Lovell and Grove said the city would have to raise the millage rate to pay for any parks and recreation bond.
“Basically what you are required to do by law is if you do the bond referendum method, there is a bond schedule payment that goes with that,” Lovell said. “You have to place on the millage the appropriate mills to make that annual bond payment based upon your digest and revenue. So you will do that. That stays on the digest and revenue until the bonds are paid off.”
Lovell said any millage rate increase used to pay off a recreation bond would be marked specifically for that purpose until the bond is paid off. After the bond is paid off, he explained, the city council has the option of rolling that increase off the millage rate or leaving the increase in place and using the extra revenue in the general fund. Other options, Lovell continued, include a hybrid combination of bond and millage financing or raising the millage rate and budgeting the money for parks and recreation.
“So, I mean, if you raise the millage you can publicly go out and say, ‘We’re raising the millage and we’re going to use that money to build new ballfields.’ Now, legally you can use that money for anything you want to, because it’s not dedicated. ... But you say, ‘We’re raising the millage to generate $600,000 of income next year and that $600,000 is to be spent on X. So prepare the budget accordingly, staff,’” Lovell said.
After further discussion on financing any improvements, the council settled on the idea of a referendum on the November ballot to give residents the ability to voice their opinion.
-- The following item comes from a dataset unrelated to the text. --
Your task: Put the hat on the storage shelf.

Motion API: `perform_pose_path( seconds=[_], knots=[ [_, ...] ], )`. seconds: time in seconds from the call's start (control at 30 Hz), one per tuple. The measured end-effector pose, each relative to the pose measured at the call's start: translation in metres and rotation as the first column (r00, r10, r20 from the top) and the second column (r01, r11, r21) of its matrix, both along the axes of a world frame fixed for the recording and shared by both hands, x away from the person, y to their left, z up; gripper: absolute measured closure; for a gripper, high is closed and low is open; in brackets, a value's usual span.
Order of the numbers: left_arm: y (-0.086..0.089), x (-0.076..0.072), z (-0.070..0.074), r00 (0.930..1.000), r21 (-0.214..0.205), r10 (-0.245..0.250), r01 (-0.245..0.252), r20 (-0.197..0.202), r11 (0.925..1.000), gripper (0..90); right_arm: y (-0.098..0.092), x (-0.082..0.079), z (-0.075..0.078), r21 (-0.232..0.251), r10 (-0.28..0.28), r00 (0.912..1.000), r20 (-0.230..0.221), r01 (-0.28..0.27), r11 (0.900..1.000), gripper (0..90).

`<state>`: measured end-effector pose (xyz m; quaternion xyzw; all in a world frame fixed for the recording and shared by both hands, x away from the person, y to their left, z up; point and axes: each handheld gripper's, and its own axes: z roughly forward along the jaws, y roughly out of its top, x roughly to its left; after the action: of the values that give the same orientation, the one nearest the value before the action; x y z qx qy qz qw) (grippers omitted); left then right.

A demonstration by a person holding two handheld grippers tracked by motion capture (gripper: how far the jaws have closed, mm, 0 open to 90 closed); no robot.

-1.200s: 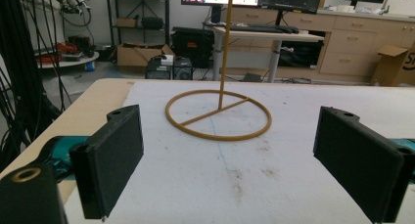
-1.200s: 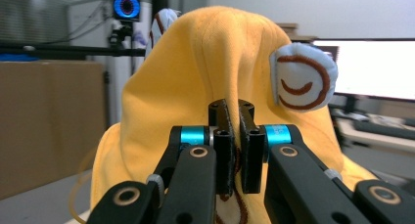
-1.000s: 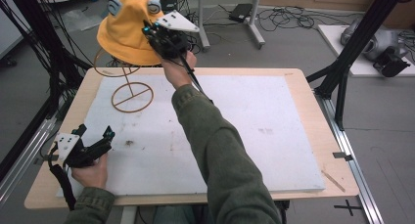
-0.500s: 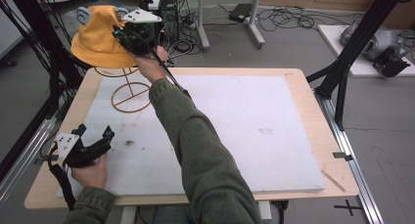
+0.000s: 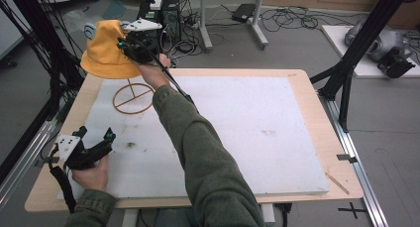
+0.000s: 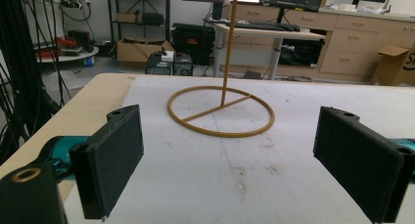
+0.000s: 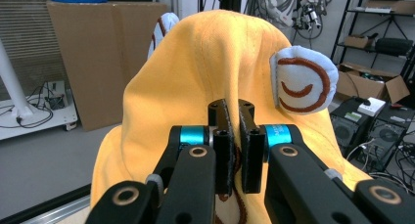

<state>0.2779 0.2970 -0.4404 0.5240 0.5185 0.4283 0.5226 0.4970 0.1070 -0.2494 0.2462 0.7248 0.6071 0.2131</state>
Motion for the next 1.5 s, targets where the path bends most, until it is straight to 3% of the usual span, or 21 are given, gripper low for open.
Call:
perform_pose_path(
  seconds=[0.37,0.47,0.57,0.67,1.07,1.37,1.5],
  knots=[
    [0.0,0.0,0.0,1.0,0.001,0.001,-0.001,0.002,1.0,11.6,-0.003,0.001,-0.002,0.007,0.003,0.9999,-0.012,-0.003,1.0,84.7],
    [0.001,0.001,0.0,1.0,-0.017,0.0,0.0,-0.002,0.9999,11.6,-0.005,0.005,-0.004,0.015,0.015,0.9979,-0.063,-0.014,0.9998,59.1],
    [0.003,0.0,0.0,1.0,-0.02,0.003,-0.003,0.003,0.9998,11.6,-0.009,0.005,-0.002,-0.002,-0.003,0.9982,-0.06,0.003,1.0,42.0],
    [0.003,0.0,0.002,1.0,-0.018,0.003,-0.003,0.008,0.9998,11.6,-0.019,0.004,0.006,0.009,-0.039,0.9978,-0.053,0.04,0.9992,32.7],
    [-0.006,-0.002,0.005,0.9996,-0.006,-0.018,0.018,0.022,0.9998,11.6,-0.079,-0.007,0.038,0.018,-0.172,0.9849,0.022,0.171,0.9851,16.5],
    [-0.008,-0.002,0.007,0.9996,0.011,-0.016,0.015,0.026,0.9998,11.6,-0.139,-0.023,0.062,0.022,-0.271,0.9608,0.06,0.27,0.9627,12.5],
    [-0.007,-0.002,0.007,0.9996,0.025,-0.009,0.009,0.027,0.9997,11.6,-0.168,-0.033,0.066,0.047,-0.31,0.9471,0.084,0.307,0.9506,12.0]
  ],
)
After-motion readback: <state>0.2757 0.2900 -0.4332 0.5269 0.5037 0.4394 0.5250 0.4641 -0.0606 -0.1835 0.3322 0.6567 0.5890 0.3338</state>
“Let’s ask the community if it’s important to them, and if they come back and say it’s not worth the tax dollars to do it, then we ought not to be trying to make the decision and trying to scrape up — maybe we do have to pull the plug on some things we’ve already invested in. I’d hate to see that happen, but to me that’s the way you find out,” Santini said.
Saturday’s session came a day after the council sat down with all of the city department heads to directly hear their concerns. Such direct communication, and the ability to focus on issues over a two-day period, are valuable, Grove said.
“As I jokingly said to one of the council folks, the good thing is we know what the problems are. The bad thing is we know what the problems are. They don’t seem to be changing a whole lot and the challenges that we have, we just need to figure out a way to crack them,” he said. “Particularly if you can see in the policy decision discussion, there’s mention of Douthit Ferry Road, there’s mention of what we do with the alcohol ordinances, there’s mention of the referendum on parks and we’ve been discussing those for a while. This helps move it down the road a little bit and helps us to update what we think’s important.”
Santini believed the council’s discussion and opinions on policy would inform the city’s actions for the rest of the year.
“It’s time well spent and it’s really beneficial. The work that’s done here today and yesterday kind of carries us through the rest of the year — to make sure we’re on the same page, that we all have a deeper understanding of what’s important, what that shared vision is for the city of the Cartersville,” he said.